> Exercise: Reproduce the entire listing exactly as written, apart from its pictures.

Segment Start: The records

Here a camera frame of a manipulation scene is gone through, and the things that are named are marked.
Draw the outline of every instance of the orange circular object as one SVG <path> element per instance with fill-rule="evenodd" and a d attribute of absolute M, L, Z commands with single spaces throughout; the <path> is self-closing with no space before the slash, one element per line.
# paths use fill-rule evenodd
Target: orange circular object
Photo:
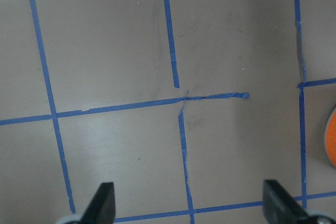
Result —
<path fill-rule="evenodd" d="M 336 167 L 336 109 L 331 113 L 325 127 L 324 147 L 330 162 Z"/>

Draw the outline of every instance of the floor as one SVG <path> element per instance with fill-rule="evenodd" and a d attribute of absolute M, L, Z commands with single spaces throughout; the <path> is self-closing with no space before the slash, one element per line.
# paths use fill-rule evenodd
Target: floor
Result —
<path fill-rule="evenodd" d="M 336 0 L 0 6 L 0 223 L 109 181 L 116 222 L 266 223 L 265 178 L 336 218 Z"/>

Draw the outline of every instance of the concrete floor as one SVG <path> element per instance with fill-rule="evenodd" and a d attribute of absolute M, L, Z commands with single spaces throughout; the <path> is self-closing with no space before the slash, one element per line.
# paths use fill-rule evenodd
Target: concrete floor
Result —
<path fill-rule="evenodd" d="M 81 213 L 106 181 L 119 222 L 266 223 L 265 178 L 336 218 L 336 80 L 311 82 L 336 78 L 336 0 L 300 4 L 305 127 L 294 0 L 0 0 L 0 223 Z M 249 98 L 188 99 L 182 124 L 184 99 L 142 103 L 187 90 Z"/>

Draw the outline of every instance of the gray floor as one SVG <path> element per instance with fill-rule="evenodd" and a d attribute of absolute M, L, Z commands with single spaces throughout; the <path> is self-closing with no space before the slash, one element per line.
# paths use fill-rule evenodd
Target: gray floor
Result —
<path fill-rule="evenodd" d="M 0 6 L 0 223 L 53 223 L 71 214 L 64 161 L 78 213 L 101 182 L 114 181 L 119 221 L 190 223 L 178 121 L 183 101 L 82 112 L 187 90 L 189 97 L 249 93 L 185 104 L 195 223 L 266 223 L 265 178 L 336 218 L 336 170 L 323 147 L 336 84 L 304 89 L 304 166 L 294 0 L 170 0 L 179 89 L 164 0 L 36 0 L 57 116 L 29 0 Z M 335 13 L 336 0 L 301 0 L 308 81 L 336 78 Z"/>

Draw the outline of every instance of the vertical blue tape strip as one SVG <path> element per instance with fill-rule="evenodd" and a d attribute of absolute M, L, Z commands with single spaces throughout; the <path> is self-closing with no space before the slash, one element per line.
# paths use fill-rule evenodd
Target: vertical blue tape strip
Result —
<path fill-rule="evenodd" d="M 190 223 L 195 224 L 195 210 L 193 205 L 193 198 L 191 196 L 190 187 L 189 187 L 189 176 L 188 176 L 188 168 L 187 168 L 187 142 L 185 137 L 185 130 L 184 130 L 184 117 L 183 111 L 181 110 L 179 117 L 178 117 L 178 124 L 180 126 L 180 136 L 181 136 L 181 147 L 182 147 L 182 158 L 183 158 L 183 168 L 184 168 L 184 179 L 185 179 L 185 187 L 187 192 L 187 201 L 188 201 L 188 209 L 190 214 Z"/>
<path fill-rule="evenodd" d="M 52 122 L 54 124 L 55 137 L 56 137 L 56 141 L 57 141 L 59 157 L 60 157 L 60 161 L 61 161 L 61 165 L 62 165 L 62 171 L 63 171 L 64 181 L 65 181 L 65 185 L 66 185 L 66 190 L 67 190 L 67 194 L 68 194 L 68 197 L 69 197 L 70 210 L 71 210 L 71 212 L 75 213 L 76 209 L 75 209 L 74 200 L 72 198 L 72 191 L 71 191 L 70 179 L 69 179 L 69 174 L 68 174 L 68 168 L 67 168 L 67 163 L 66 163 L 66 160 L 65 160 L 64 148 L 63 148 L 61 134 L 60 134 L 60 131 L 59 131 L 57 114 L 56 114 L 56 106 L 55 106 L 54 98 L 53 98 L 53 95 L 52 95 L 53 93 L 51 91 L 50 77 L 49 77 L 49 71 L 48 71 L 48 67 L 47 67 L 46 54 L 45 54 L 43 40 L 42 40 L 40 23 L 39 23 L 38 14 L 37 14 L 36 1 L 35 0 L 29 0 L 29 2 L 30 2 L 30 8 L 31 8 L 31 11 L 32 11 L 33 21 L 34 21 L 37 45 L 38 45 L 38 50 L 39 50 L 39 54 L 40 54 L 40 60 L 41 60 L 45 85 L 46 85 L 46 89 L 47 89 L 47 95 L 48 95 L 48 100 L 49 100 L 49 105 L 50 105 L 51 116 L 52 116 L 52 120 L 53 120 Z"/>
<path fill-rule="evenodd" d="M 300 0 L 294 0 L 295 4 L 295 20 L 296 20 L 296 26 L 299 36 L 299 54 L 301 59 L 301 65 L 302 65 L 302 75 L 303 75 L 303 82 L 307 82 L 307 72 L 306 72 L 306 62 L 303 57 L 302 52 L 302 31 L 301 31 L 301 10 L 300 10 Z"/>
<path fill-rule="evenodd" d="M 174 36 L 173 36 L 172 14 L 171 14 L 171 11 L 170 11 L 170 0 L 163 0 L 163 1 L 164 1 L 164 10 L 165 10 L 165 14 L 166 14 L 168 42 L 169 42 L 170 58 L 171 58 L 171 63 L 172 63 L 174 86 L 176 88 L 180 88 L 180 81 L 178 80 L 178 75 L 179 74 L 177 73 L 175 42 L 174 42 Z"/>
<path fill-rule="evenodd" d="M 307 208 L 307 171 L 306 171 L 306 126 L 304 117 L 305 95 L 303 86 L 300 86 L 299 110 L 300 110 L 300 146 L 301 146 L 301 190 L 302 207 Z"/>

Segment End: The records

> Response box:
Here a camera frame of a manipulation scene is gone through, and the things that are named are marked.
Draw the outline of every instance of the orange circular object as one SVG <path> element per instance with fill-rule="evenodd" and a d attribute of absolute M, L, Z commands with single spaces throughout; the <path> is self-closing with no space before the slash, one element per line.
# paths use fill-rule evenodd
Target: orange circular object
Photo:
Result —
<path fill-rule="evenodd" d="M 336 167 L 336 109 L 331 113 L 325 127 L 324 147 L 330 162 Z"/>

Draw the outline of every instance of the floor as one SVG <path> element per instance with fill-rule="evenodd" and a d attribute of absolute M, L, Z commands with single spaces throughout; the <path> is self-closing with no space before the slash, one element per line.
# paths use fill-rule evenodd
Target: floor
Result —
<path fill-rule="evenodd" d="M 336 0 L 0 6 L 0 223 L 109 181 L 116 222 L 266 223 L 265 178 L 336 218 Z"/>

Draw the outline of every instance of the concrete floor as one SVG <path> element per instance with fill-rule="evenodd" and a d attribute of absolute M, L, Z commands with single spaces throughout; the <path> is self-closing with no space before the slash, one element per line.
# paths use fill-rule evenodd
Target: concrete floor
Result —
<path fill-rule="evenodd" d="M 81 213 L 106 181 L 119 222 L 266 223 L 265 178 L 336 218 L 336 80 L 311 82 L 336 78 L 336 0 L 300 4 L 305 127 L 294 0 L 0 0 L 0 223 Z M 249 98 L 188 99 L 182 124 L 184 99 L 142 103 L 187 90 Z"/>

Draw the outline of every instance of the gray floor as one SVG <path> element per instance with fill-rule="evenodd" and a d attribute of absolute M, L, Z commands with single spaces throughout; the <path> is self-closing with no space before the slash, one element per line.
# paths use fill-rule evenodd
Target: gray floor
Result —
<path fill-rule="evenodd" d="M 0 6 L 0 223 L 53 223 L 71 214 L 64 161 L 78 213 L 101 182 L 114 181 L 119 221 L 190 223 L 178 121 L 183 101 L 82 112 L 187 90 L 189 97 L 249 93 L 185 104 L 195 223 L 266 223 L 265 178 L 336 218 L 336 170 L 323 147 L 336 84 L 304 89 L 304 166 L 294 0 L 170 0 L 179 89 L 164 0 L 36 0 L 57 116 L 29 0 Z M 335 13 L 336 0 L 301 0 L 308 81 L 336 78 Z"/>

Draw the outline of every instance of the vertical blue tape strip as one SVG <path> element per instance with fill-rule="evenodd" and a d attribute of absolute M, L, Z commands with single spaces throughout; the <path> is self-closing with no space before the slash, one element per line.
# paths use fill-rule evenodd
Target: vertical blue tape strip
Result —
<path fill-rule="evenodd" d="M 190 223 L 195 224 L 195 210 L 193 205 L 193 198 L 191 196 L 190 187 L 189 187 L 189 176 L 188 176 L 188 168 L 187 168 L 187 142 L 185 137 L 185 130 L 184 130 L 184 117 L 183 111 L 181 110 L 179 117 L 178 117 L 178 124 L 180 126 L 180 136 L 181 136 L 181 147 L 182 147 L 182 158 L 183 158 L 183 168 L 184 168 L 184 179 L 185 179 L 185 187 L 187 192 L 187 201 L 188 201 L 188 209 L 190 214 Z"/>
<path fill-rule="evenodd" d="M 52 122 L 54 124 L 55 137 L 56 137 L 56 141 L 57 141 L 59 157 L 60 157 L 60 161 L 61 161 L 61 165 L 62 165 L 62 171 L 63 171 L 64 181 L 65 181 L 65 185 L 66 185 L 66 190 L 67 190 L 67 194 L 68 194 L 68 197 L 69 197 L 70 210 L 71 210 L 71 212 L 75 213 L 76 209 L 75 209 L 74 200 L 72 198 L 72 191 L 71 191 L 70 179 L 69 179 L 69 174 L 68 174 L 68 168 L 67 168 L 67 163 L 66 163 L 66 160 L 65 160 L 64 148 L 63 148 L 61 134 L 60 134 L 60 131 L 59 131 L 57 114 L 56 114 L 56 106 L 55 106 L 54 98 L 53 98 L 53 95 L 52 95 L 53 93 L 51 91 L 50 77 L 49 77 L 49 71 L 48 71 L 48 67 L 47 67 L 46 54 L 45 54 L 43 40 L 42 40 L 40 23 L 39 23 L 38 14 L 37 14 L 36 1 L 35 0 L 29 0 L 29 2 L 30 2 L 30 8 L 31 8 L 31 11 L 32 11 L 33 21 L 34 21 L 37 45 L 38 45 L 38 50 L 39 50 L 39 54 L 40 54 L 40 60 L 41 60 L 45 85 L 46 85 L 46 89 L 47 89 L 47 95 L 48 95 L 48 100 L 49 100 L 49 105 L 50 105 L 51 116 L 52 116 L 52 120 L 53 120 Z"/>
<path fill-rule="evenodd" d="M 300 0 L 294 0 L 295 4 L 295 20 L 296 20 L 296 26 L 299 36 L 299 54 L 301 59 L 301 65 L 302 65 L 302 75 L 303 75 L 303 82 L 307 82 L 307 72 L 306 72 L 306 62 L 303 57 L 302 52 L 302 31 L 301 31 L 301 10 L 300 10 Z"/>
<path fill-rule="evenodd" d="M 174 36 L 173 36 L 172 14 L 171 14 L 171 11 L 170 11 L 170 0 L 163 0 L 163 1 L 164 1 L 164 10 L 165 10 L 165 14 L 166 14 L 168 42 L 169 42 L 170 58 L 171 58 L 171 63 L 172 63 L 174 86 L 176 88 L 180 88 L 180 81 L 178 80 L 178 75 L 179 74 L 177 73 L 175 42 L 174 42 Z"/>
<path fill-rule="evenodd" d="M 307 208 L 307 171 L 306 171 L 306 126 L 304 117 L 305 95 L 303 86 L 300 86 L 299 110 L 300 110 L 300 146 L 301 146 L 301 190 L 302 207 Z"/>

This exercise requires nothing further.